La police arrivera 15 longues minutes après. Elle ramasse tout le monde : BCBG attaqués et truands toujours gueulant. Une heure après, tout ce monde est de nouveau devant la clinique à échanger pacifiquement et à fumer une clope, l’infirmier de garde inclus. BCBG et truands faisaient la paix et parlaient. C’est peut être dès le départ ce que voulaient les seconds des premiers : une certaine reconnaissance. Une petite présence, même furtive dans ce monde d’aisés qui leur est douloureusement étranger. La police savait tout ça. L’infirmier et la police savaient aussi que ces jeunes appartenaient au chaud quartier du kram. Ils avaient cité des noms de « copains » qui faisaient peur. Des références dans le milieu du crime qui n’avaient plus peur de rien. « Dieu merci, on l’a échappé belle. Si ces bandits étaient présents, personne ne sortirait Indemne des urgences. » Me confiera l’infirmier qui connait très bien le Kram. Pendant ce temps, le petit train train des effets de la violence se poursuit aux urgences. On ramène un autre jeune victime d’un coup de poing qui lui laissa une plaie d’environ quatre points de suture sous l’arcade. Il est presque trois heures du matin. On téléphone au chirurgien qui devrait venir coudre ça. Il demande et insiste au téléphone : « c’est trois ou quatre points de suture ? » Le médecin de garde répond : « quatre points de suture. » « Alors ça sera huit cents dinars s’il veut que je vienne. » répond le chirurgien.

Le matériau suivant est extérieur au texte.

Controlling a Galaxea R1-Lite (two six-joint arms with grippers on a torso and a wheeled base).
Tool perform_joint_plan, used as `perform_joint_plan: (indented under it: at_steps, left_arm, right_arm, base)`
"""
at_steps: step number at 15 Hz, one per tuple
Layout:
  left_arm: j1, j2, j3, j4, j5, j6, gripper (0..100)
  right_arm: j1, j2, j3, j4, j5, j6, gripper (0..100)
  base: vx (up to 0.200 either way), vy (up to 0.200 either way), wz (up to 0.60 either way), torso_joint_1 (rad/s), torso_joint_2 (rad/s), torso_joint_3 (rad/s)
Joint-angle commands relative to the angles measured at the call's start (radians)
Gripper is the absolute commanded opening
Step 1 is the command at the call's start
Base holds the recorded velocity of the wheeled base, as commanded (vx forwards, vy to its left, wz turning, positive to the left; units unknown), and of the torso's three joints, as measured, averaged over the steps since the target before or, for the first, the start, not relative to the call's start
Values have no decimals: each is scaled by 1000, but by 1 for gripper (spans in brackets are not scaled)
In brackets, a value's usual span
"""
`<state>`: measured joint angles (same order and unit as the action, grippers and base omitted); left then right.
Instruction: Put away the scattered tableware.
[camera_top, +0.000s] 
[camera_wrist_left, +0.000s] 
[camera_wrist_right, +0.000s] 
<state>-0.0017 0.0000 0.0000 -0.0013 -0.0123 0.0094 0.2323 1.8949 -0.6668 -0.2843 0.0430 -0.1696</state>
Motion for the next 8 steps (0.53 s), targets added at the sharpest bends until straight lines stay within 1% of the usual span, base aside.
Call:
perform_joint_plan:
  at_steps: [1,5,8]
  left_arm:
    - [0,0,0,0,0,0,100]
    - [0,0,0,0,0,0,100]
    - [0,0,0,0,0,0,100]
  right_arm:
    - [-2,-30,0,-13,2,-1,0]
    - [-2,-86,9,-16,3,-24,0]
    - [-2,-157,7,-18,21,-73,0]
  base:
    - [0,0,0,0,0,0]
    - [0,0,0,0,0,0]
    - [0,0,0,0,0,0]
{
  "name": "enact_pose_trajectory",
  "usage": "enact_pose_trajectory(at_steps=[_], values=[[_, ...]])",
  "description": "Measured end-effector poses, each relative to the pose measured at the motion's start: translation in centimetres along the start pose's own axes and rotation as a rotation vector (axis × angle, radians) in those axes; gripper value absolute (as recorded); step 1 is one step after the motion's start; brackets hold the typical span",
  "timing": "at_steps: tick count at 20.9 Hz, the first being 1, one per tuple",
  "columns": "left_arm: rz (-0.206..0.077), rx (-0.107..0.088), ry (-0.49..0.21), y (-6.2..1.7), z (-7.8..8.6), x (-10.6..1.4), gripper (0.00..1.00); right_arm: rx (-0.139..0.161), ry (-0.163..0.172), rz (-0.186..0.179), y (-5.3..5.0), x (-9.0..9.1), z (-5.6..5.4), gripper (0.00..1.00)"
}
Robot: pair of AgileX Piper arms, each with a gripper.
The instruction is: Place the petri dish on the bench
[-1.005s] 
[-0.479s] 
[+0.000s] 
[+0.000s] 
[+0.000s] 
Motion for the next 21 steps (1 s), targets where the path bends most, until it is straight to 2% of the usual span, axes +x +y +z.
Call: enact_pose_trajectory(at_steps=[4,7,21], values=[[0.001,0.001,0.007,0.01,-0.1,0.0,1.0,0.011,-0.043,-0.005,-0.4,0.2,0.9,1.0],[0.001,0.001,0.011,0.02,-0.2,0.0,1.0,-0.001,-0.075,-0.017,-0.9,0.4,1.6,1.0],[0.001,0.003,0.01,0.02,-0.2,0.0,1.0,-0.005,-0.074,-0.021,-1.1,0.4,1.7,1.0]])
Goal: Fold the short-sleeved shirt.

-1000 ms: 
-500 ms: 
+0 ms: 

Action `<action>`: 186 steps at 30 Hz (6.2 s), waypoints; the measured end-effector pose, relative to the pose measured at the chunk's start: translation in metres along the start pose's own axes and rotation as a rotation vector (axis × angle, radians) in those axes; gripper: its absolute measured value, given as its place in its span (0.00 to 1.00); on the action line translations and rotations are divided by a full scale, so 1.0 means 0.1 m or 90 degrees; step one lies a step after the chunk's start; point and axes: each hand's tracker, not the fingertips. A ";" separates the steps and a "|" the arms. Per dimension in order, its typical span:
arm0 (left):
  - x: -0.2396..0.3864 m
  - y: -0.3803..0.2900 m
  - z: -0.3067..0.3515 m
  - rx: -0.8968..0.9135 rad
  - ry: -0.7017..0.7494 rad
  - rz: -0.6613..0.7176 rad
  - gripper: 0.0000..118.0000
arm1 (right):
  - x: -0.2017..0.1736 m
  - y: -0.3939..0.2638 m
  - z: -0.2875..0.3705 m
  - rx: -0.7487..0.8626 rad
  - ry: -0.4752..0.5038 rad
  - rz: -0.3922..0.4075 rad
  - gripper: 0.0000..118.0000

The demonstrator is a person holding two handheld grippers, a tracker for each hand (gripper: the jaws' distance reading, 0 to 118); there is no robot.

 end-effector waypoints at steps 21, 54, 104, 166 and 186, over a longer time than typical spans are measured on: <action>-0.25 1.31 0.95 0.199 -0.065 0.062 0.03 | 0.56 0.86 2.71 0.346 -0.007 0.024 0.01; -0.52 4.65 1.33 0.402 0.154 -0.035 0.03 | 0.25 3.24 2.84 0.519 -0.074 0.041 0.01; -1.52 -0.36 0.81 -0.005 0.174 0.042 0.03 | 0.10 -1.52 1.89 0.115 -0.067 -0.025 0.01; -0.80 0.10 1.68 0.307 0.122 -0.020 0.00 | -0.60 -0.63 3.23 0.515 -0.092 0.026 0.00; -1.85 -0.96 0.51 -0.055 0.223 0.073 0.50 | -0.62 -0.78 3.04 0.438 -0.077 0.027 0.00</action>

La patient prend son mal en patience et accepte le verdict. « Oui, mais il faut payer d’avance » lui rétorque le caissier, avant de marmonner d’une voix à peine audible « ça lui apprendra à se bagarrer à une heure aussi tardive. » Bienvenue dans la nouvelle Tunisie où les erreurs se paient très cher sauf si vous êtes truand. Truand de tout genre : politique, économique…de la Rue ! En sortant de la clinique avec mon fils finalement apaisé, j’ai du payer 260dt. Le produit qu’on lui avait administré m’avait coûté 10d le matin à la pharmacie. La violence se poursuit dans la clinique. Cette fois elle est économique et on en est la victime. Mais puisqu’elle nous coûte aussi Cher, pourquoi ne paie-t-on pas, au moins, deux vigiles bodybuilders diplômés en psychologie des rixes pour garder une institution aussi fructueuse que fragile ?! Ils seront inclus parmi le personnel soignant d’une Tunisie malade de toutes les violences et les impunités.